Of particular mention in a Wall Street Journal article was the Fed's aid to money-market funds, while a CNBC discussion highlighted the otherwise-frozen commercial paper market.

It's disconcerting to read of Goldman Sachs borrowing a total of $600B from the Fed. Obviously, loan totals over the period would be staggering.

Since, as the Journal article notes, "it is tough to see how the Fed will ever convince investors it won't again ride to the rescue when required," can we not at least expect the Fed, Treasury, and perhaps Congress, in concert with financial sector players, to devise better ways of providing said insurance during financial crises?

Is it not feasible for the Fed to sell insurance, rather than simply lend trillions? Can't some market-oriented solution utilize risk-pricing so that institutions may acquire protection, but at prices related to their risk and in consequence of their mistakes?

Or perhaps, through significant rewriting of the deeply-flawed Dodd-Frank bill, provide clear, objective, quantitative tests, failing which will send a firm immediately into Chapter 11, while passing would allow it access to temporary federal aid, though priced according to risks measured in said tests?

Anna Kagan Schwartz went on record first, back in 2008, noting that the crisis was, in reality, one of solvency, not liquidity. But Paulson and Bernanke provided a solution to a liquidity crisis.

What would the proper solution have been for a solvency crisis? Wouldn't it have been, as Schwartz suggested, more orderly closing of insolvent institutions, thereby relieving counterparty pressure on the remaining institutions, which then would be judged safe and solvent?
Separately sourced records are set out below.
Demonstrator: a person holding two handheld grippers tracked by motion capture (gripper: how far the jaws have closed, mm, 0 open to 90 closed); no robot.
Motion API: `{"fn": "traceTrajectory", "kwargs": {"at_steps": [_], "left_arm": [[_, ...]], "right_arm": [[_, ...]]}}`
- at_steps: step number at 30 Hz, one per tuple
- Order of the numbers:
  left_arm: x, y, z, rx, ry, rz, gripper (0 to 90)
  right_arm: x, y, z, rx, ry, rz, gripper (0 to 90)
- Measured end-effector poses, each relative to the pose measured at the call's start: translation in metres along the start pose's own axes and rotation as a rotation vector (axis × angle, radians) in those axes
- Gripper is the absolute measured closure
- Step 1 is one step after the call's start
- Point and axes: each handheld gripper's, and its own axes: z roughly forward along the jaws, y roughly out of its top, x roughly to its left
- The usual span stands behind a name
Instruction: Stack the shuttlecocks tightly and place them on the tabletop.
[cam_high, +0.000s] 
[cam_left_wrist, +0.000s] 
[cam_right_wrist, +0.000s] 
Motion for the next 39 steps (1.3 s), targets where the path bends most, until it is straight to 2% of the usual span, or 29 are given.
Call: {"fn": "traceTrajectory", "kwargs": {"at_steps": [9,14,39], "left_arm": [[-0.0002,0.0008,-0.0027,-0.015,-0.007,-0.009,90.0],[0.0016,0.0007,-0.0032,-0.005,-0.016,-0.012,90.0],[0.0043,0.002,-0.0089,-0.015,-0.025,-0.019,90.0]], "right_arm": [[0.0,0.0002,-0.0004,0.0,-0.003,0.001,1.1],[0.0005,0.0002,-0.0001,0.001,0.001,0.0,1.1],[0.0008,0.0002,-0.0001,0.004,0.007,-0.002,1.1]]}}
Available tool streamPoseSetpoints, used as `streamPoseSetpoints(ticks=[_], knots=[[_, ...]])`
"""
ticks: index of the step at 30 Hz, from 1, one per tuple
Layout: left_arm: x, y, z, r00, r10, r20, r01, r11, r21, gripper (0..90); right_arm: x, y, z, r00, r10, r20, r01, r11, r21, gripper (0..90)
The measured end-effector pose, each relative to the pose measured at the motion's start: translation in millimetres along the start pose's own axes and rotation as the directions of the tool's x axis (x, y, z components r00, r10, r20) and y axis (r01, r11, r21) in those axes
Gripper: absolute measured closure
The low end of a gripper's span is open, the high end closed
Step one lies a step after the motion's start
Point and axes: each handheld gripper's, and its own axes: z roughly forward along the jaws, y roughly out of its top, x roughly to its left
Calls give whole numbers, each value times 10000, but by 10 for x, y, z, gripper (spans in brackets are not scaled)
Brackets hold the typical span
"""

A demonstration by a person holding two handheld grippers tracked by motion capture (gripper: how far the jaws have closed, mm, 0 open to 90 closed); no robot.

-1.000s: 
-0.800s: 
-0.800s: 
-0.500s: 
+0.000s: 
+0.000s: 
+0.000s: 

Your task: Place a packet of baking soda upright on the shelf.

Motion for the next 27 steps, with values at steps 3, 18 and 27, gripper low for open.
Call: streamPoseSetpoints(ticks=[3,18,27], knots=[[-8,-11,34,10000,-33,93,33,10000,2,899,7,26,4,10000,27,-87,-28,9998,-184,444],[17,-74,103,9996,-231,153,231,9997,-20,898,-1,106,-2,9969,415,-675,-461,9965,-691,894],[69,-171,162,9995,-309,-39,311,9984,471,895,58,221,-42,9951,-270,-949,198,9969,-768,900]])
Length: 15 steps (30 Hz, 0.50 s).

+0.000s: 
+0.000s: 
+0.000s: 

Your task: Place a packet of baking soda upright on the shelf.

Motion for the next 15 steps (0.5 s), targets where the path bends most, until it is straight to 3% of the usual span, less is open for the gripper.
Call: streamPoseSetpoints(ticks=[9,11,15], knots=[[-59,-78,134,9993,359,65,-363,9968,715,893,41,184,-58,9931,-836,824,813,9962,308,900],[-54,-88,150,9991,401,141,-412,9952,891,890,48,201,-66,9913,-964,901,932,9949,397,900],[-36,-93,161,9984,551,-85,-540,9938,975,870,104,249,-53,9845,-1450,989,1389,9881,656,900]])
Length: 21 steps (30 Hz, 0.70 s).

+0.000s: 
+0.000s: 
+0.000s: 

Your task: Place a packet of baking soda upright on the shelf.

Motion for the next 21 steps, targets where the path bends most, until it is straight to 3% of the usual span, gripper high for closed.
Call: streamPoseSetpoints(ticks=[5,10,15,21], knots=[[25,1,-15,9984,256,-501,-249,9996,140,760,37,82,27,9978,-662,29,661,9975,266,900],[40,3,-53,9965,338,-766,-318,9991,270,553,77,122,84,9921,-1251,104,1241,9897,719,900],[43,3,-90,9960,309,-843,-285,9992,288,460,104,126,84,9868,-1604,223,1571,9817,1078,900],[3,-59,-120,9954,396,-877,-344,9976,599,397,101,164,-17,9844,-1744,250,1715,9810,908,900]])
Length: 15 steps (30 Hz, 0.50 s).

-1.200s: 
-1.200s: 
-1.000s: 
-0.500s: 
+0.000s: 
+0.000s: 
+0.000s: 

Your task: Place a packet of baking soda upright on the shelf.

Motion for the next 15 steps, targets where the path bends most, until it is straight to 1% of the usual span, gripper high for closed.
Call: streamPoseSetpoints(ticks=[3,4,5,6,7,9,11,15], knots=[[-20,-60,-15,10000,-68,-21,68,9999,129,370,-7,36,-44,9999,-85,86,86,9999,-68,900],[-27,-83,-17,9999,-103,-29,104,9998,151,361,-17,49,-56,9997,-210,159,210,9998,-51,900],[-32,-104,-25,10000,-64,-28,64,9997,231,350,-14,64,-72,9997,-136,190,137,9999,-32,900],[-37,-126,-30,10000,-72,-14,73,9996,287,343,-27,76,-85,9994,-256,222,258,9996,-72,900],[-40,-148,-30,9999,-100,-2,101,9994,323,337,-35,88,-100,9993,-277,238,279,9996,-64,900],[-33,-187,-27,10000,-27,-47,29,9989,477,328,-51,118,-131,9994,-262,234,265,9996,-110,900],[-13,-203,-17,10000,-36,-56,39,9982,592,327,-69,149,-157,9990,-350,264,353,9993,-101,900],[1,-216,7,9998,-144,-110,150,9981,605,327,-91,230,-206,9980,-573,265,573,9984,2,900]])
Wouldn't that take far less capital from the Fed, and create far less panic in the first place?

Given the immense scale of the Fed's bailouts of 2008, and the increasing indebtedness of the US, and possible pushback by global investors the next time the Fed tries to blithely expand its balance sheet so quickly and to such a large extent, it seems prudent to develop less capital-intensive, more discerning methods of avoiding financial panic and complete breakdowns short of simply lending out hundreds of billions, to trillions of dollars to one and all without any regard to the riskiness of the situation at each institution.

We have some time, hopefully, before the next incident of such widespread financial catastrophe. Surely there are suitably-capable minds available. Can't we expect our government's institutions to engineer better financial crisis solutions pre-emptively, rather than simply repeat the awkward and questionable practices of the Fed and Treasury during the recent financial crisis?